Fetch and read the entire content of a web page:

from influencerpy.tools.http_tool import http_request

result = http_request(url="https://example.com/article")
print(result["content"])  # Full page text
print(result["title"])    # Page title

Using CSS Selectors

Extract specific content using CSS selectors:

# Extract just the article content
result = http_request(
    url="https://example.com/blog/post", 
    selector="article"
)

# Extract specific class
result = http_request(
    url="https://example.com/page", 
    selector=".main-content"
)

# Extract by ID
result = http_request(
    url="https://example.com/docs", 
    selector="#documentation"
)

Get all links from a page:

result = http_request(
    url="https://example.com", 
    extract_links=True
)

for link in result["links"]:
    print(f"{link['text']}: {link['url']}")

Integration with Scouts

The HTTP Request tool is available to all agents through the tools configuration.

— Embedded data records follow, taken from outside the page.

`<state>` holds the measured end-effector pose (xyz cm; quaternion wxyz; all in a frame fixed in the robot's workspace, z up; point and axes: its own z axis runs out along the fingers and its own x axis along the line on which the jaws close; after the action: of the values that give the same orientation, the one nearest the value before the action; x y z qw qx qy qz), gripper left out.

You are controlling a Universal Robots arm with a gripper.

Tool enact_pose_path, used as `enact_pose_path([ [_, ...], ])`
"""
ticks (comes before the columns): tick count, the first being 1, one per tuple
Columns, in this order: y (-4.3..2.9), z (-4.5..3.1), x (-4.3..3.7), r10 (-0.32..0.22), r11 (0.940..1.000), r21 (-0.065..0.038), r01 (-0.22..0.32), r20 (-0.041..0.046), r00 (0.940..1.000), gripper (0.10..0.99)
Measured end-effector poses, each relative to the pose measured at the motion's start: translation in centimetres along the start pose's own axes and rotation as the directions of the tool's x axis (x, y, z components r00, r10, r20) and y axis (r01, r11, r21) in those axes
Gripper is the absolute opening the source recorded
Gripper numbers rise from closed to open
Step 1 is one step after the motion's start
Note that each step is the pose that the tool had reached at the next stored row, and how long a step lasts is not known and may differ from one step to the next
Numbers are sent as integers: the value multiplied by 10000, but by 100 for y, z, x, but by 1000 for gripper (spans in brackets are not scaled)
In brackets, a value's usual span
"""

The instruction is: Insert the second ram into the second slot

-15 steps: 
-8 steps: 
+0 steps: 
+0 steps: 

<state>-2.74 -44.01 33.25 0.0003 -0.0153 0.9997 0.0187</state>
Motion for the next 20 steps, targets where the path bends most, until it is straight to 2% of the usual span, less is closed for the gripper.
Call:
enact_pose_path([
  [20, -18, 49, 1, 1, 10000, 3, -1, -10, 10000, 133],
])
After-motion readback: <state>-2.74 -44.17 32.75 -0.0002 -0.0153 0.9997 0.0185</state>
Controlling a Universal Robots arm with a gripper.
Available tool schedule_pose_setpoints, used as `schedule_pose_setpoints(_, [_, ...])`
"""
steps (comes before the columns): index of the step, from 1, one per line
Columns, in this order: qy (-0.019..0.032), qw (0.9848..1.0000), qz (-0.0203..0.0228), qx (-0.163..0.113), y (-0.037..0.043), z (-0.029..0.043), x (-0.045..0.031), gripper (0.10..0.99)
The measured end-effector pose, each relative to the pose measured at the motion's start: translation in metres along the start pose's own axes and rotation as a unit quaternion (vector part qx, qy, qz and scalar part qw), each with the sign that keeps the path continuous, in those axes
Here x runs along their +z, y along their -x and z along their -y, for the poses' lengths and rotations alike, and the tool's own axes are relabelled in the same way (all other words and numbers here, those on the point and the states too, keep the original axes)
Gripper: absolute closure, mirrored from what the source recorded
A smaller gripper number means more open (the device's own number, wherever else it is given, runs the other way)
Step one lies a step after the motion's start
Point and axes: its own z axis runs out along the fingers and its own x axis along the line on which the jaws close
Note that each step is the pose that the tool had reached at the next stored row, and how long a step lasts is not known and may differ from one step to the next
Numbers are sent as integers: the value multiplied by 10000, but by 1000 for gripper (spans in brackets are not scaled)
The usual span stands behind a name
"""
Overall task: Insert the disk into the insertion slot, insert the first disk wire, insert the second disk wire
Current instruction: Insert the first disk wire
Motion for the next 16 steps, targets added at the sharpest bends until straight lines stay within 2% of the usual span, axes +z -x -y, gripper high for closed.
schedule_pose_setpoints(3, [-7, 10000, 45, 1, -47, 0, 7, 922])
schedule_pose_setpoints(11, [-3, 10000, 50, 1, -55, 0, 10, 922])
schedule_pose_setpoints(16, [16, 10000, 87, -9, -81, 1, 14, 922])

To enable it for a scout:

When Creating a Scout

from influencerpy.core.scouts import ScoutManager

manager = ScoutManager()

scout = manager.create_scout(
    name="Tech Blog Monitor",
    type="meta",
    config={
        "tools": ["http_request"],  # Enable the tool
        "orchestration_prompt": "Monitor tech blogs and find interesting articles"
    },
    platforms=["x"]
)

Example: Blog Post Scout

Create a scout that monitors specific blog posts:

scout = manager.create_scout(
    name="ML Blog Watcher",
    type="meta",
    config={
        "tools": ["http_request"],
        "orchestration_prompt": """
            Read the latest posts from machine learning blogs.
            Use http_request to fetch article content and summarize key insights.
        """
    },
    prompt_template="Summarize technical articles with key takeaways and practical applications.",
    platforms=["x", "linkedin"]
)

Create a scout that finds and analyzes links:

scout = manager.create_scout(
    name="Resource Curator",
    type="meta",
    config={
        "tools": ["http_request"],
        "orchestration_prompt": """
            Find useful resources from curated lists.
            Use http_request with extract_links=True to find related content.
        """
    }
)

Return Format

The tool returns a dictionary with the following structure:

{
    "url": str,        # The requested URL
    "title": str,      # Page title (if available)
    "content": str,    # Extracted text content
    "links": [         # List of links (if extract_links=True)
        {
            "text": str,  # Link text
            "url": str    # Link URL (absolute)
        }
    ],
    "error": str       # Error message (if failed)
}

Error Handling

The tool gracefully handles errors and returns them in the response:

result = http_request(url="https://invalid-url.example")
if "error" in result:
    print(f"Failed: {result['error']}")

Common errors: - Request timeout (10 seconds) - Network connection issues - Invalid URLs - Parsing errors

Best Practices

  1. Use CSS selectors when you know the page structure to get cleaner content
  2. Check for errors in the response before processing content
  3. Combine with other tools like google_search to find URLs first
  4. Respect rate limits - don't hammer the same domain repeatedly
  5. Content length - The tool automatically truncates content over 10,000 characters

Example Workflow

A typical workflow combining multiple tools:

  1. Use google_search to find interesting articles
  2. Use http_request to read the full content
  3. Use the LLM to generate a social media post based on the content
# This is what the agent does internally:
# 1. Search for content
search_results = google_search("machine learning breakthroughs 2026")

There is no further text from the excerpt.